- Work to complete:
Transcribe the rest of the listing below, starting with the line that contains "Hi there! Could you please locate the wooden" and ending with the last line, exactly as written.

- Input data:
======

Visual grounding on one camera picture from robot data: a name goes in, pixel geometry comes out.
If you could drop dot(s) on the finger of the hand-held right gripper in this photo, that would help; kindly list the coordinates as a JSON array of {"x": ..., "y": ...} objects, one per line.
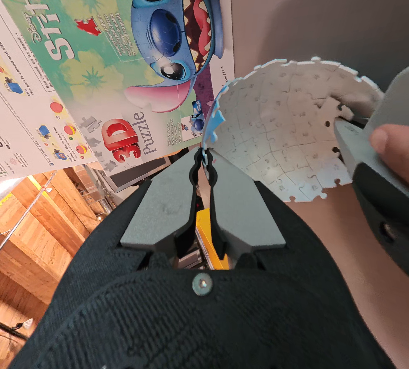
[
  {"x": 354, "y": 145},
  {"x": 393, "y": 104}
]

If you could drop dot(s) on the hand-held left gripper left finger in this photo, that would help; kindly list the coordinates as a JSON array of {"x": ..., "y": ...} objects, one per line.
[{"x": 156, "y": 212}]

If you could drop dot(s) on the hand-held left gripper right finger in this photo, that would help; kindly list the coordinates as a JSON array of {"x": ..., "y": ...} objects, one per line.
[{"x": 249, "y": 212}]

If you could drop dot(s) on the blue and white puzzle ball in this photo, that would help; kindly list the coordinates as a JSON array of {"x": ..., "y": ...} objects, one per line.
[{"x": 271, "y": 126}]

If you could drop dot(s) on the colourful puzzle box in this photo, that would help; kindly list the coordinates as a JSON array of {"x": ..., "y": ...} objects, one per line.
[{"x": 96, "y": 8}]

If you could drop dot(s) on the person's right hand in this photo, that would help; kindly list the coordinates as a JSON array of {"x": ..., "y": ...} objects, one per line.
[{"x": 391, "y": 145}]

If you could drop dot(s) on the yellow plastic bin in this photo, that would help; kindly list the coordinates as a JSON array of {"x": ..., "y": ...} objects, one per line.
[{"x": 207, "y": 235}]

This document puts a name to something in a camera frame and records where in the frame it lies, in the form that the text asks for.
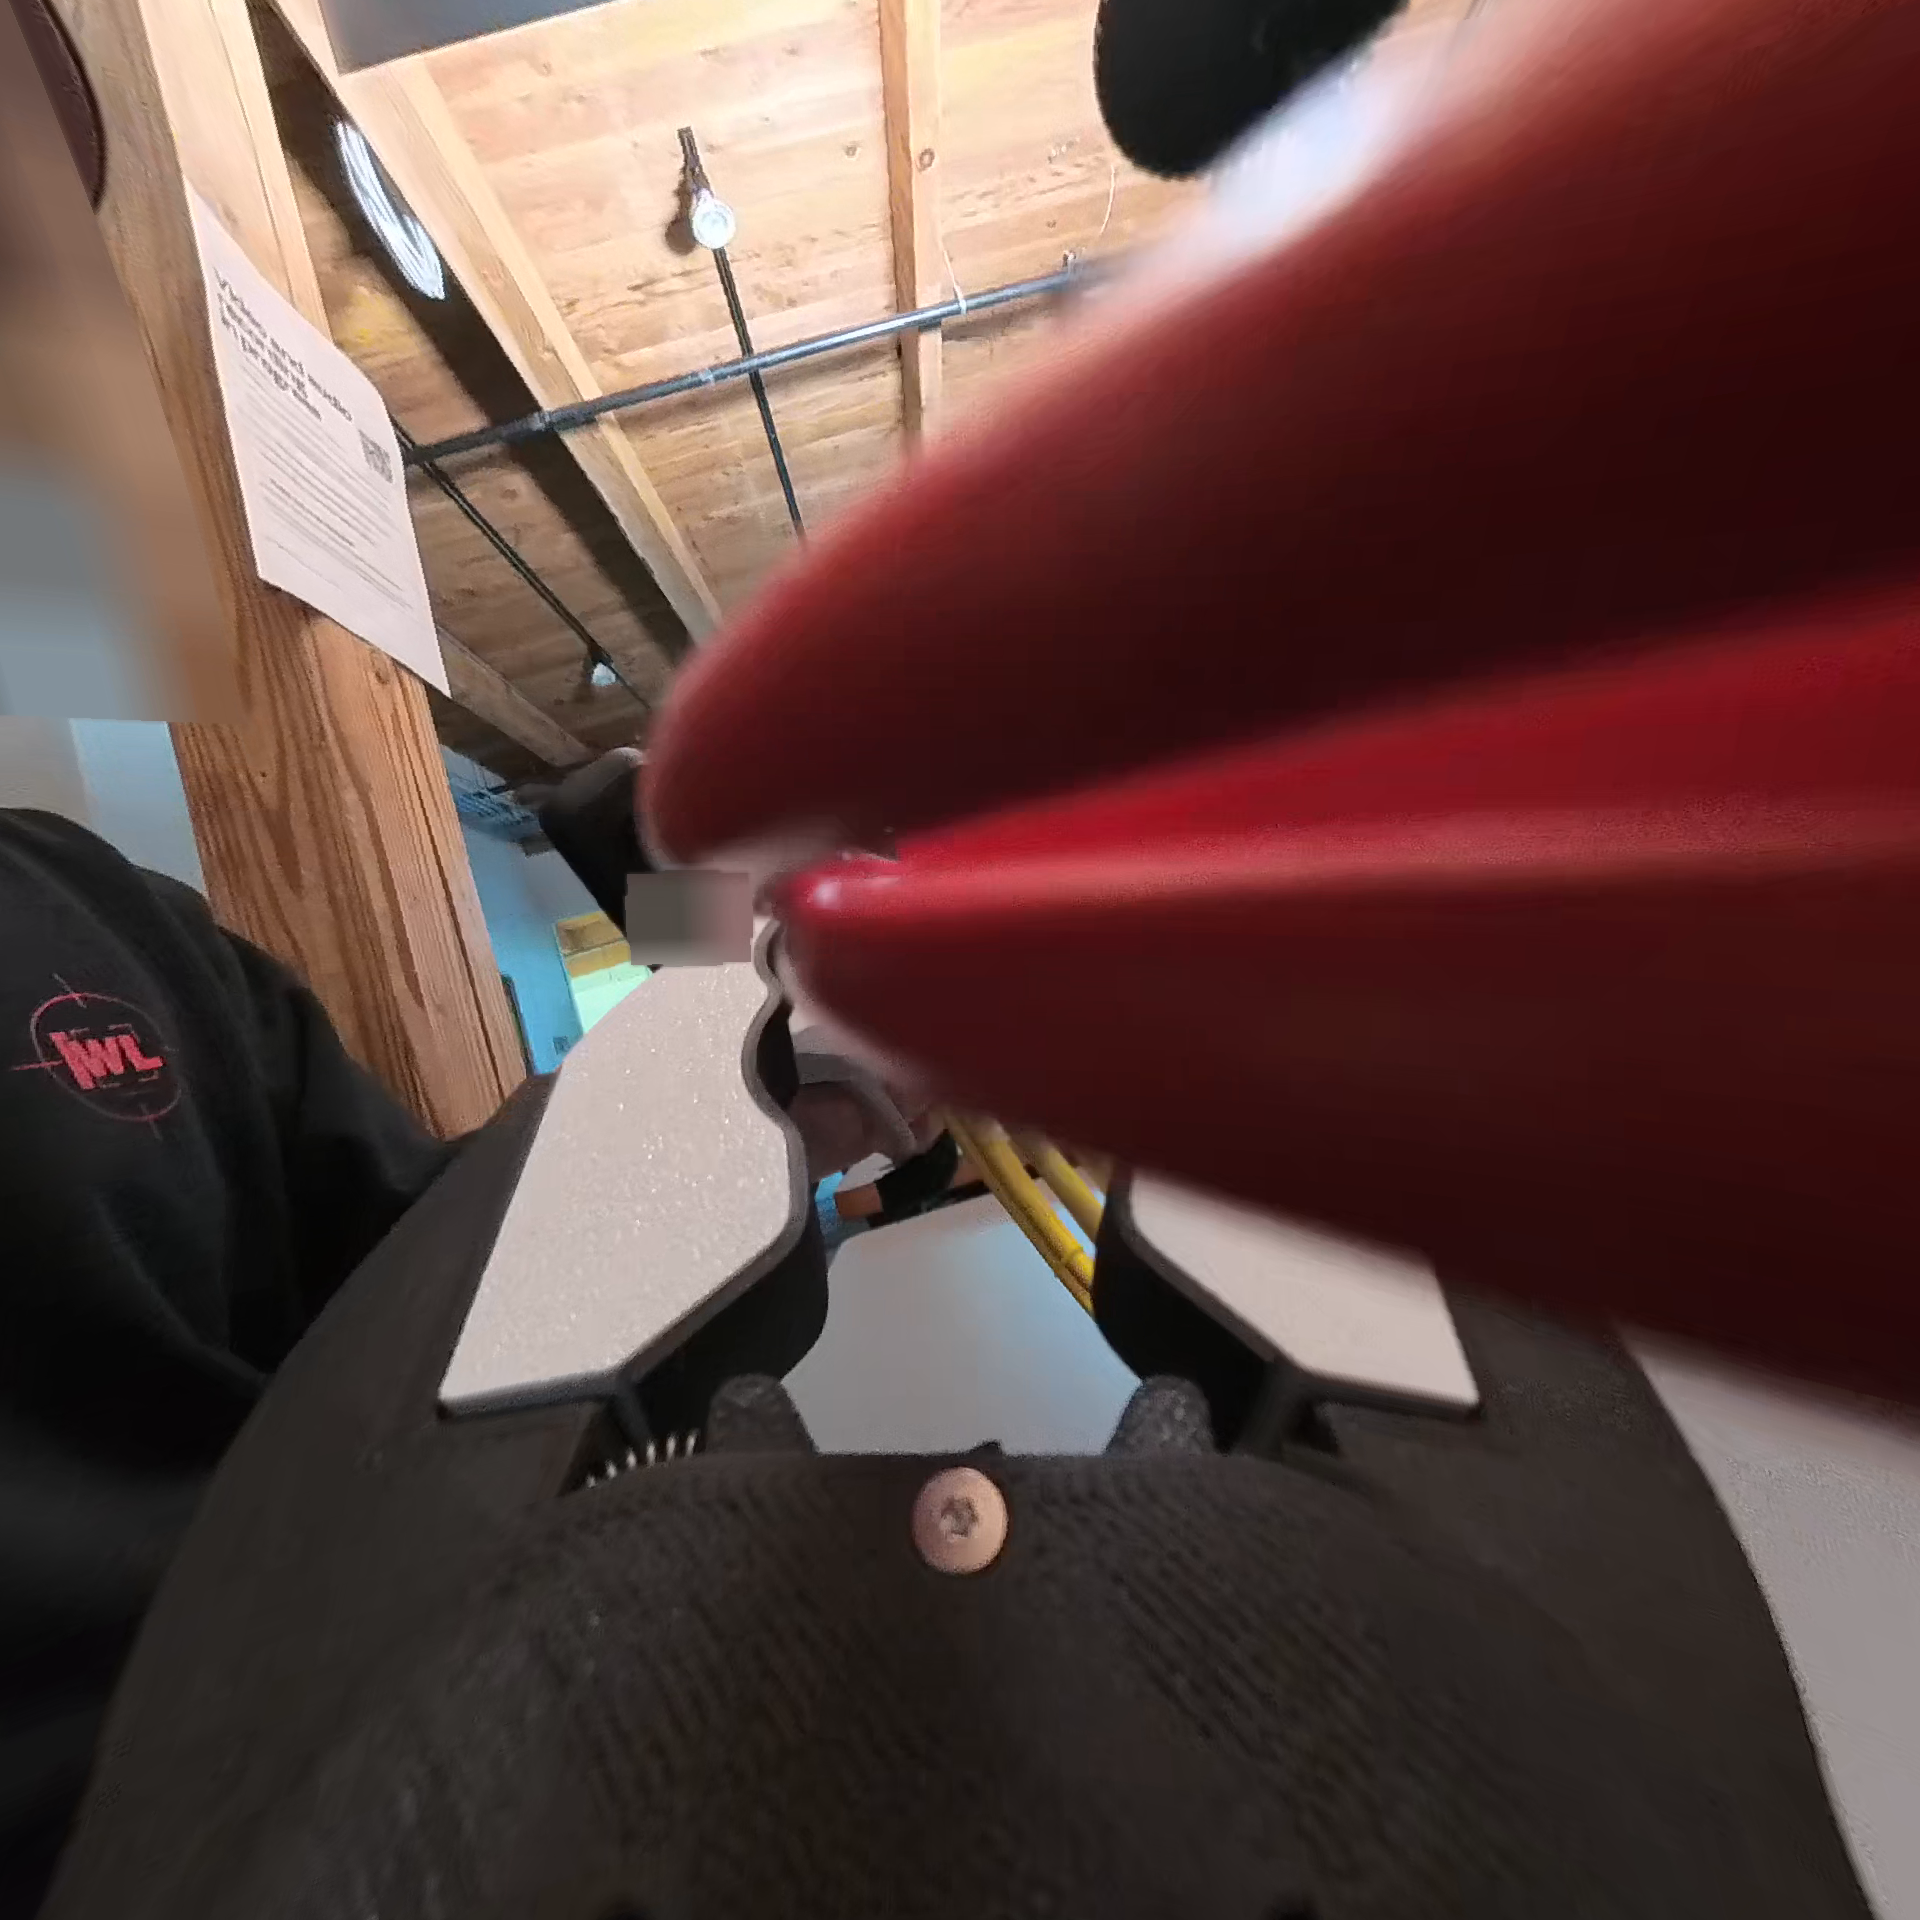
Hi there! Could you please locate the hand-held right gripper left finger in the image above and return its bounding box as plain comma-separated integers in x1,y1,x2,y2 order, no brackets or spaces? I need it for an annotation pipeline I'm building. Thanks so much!
434,920,831,1449

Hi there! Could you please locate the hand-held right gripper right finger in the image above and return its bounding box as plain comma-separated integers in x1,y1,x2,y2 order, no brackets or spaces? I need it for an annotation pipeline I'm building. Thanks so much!
1094,1161,1485,1454

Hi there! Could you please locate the yellow ethernet cable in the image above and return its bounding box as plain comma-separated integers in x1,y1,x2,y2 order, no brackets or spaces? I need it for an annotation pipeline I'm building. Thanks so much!
945,1113,1117,1321

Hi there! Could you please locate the red ethernet cable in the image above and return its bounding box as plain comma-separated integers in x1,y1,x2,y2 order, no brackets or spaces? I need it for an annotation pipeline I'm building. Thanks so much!
638,0,1920,1403

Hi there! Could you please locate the person's black hoodie torso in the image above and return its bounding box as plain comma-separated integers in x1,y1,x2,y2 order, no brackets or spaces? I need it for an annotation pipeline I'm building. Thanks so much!
0,807,461,1920

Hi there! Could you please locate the black ceiling pipe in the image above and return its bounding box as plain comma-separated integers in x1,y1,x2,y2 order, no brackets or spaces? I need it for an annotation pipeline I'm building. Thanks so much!
394,256,1114,467

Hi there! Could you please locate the white paper notice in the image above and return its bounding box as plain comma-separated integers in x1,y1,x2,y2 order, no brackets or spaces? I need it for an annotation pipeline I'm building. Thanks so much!
182,189,453,695

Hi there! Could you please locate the black conduit with round sensor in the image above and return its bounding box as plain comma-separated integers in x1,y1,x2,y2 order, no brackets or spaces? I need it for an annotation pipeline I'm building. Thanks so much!
667,129,811,543

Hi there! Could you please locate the round ceiling light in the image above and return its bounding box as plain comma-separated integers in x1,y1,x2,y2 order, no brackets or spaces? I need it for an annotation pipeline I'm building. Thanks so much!
330,117,448,303

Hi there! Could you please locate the black rounded object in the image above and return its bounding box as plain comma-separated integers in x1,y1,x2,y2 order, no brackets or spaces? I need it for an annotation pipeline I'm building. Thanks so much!
1094,0,1413,178

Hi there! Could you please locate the wooden post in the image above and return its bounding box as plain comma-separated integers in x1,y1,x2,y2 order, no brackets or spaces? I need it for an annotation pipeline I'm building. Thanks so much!
47,0,535,1143

======

- Result for this exercise:
Hi there! Could you please locate the wooden post in the image above and return its bounding box as plain comma-separated integers in x1,y1,x2,y2 order, no brackets or spaces? I need it for an annotation pipeline I'm building. Thanks so much!
47,0,535,1143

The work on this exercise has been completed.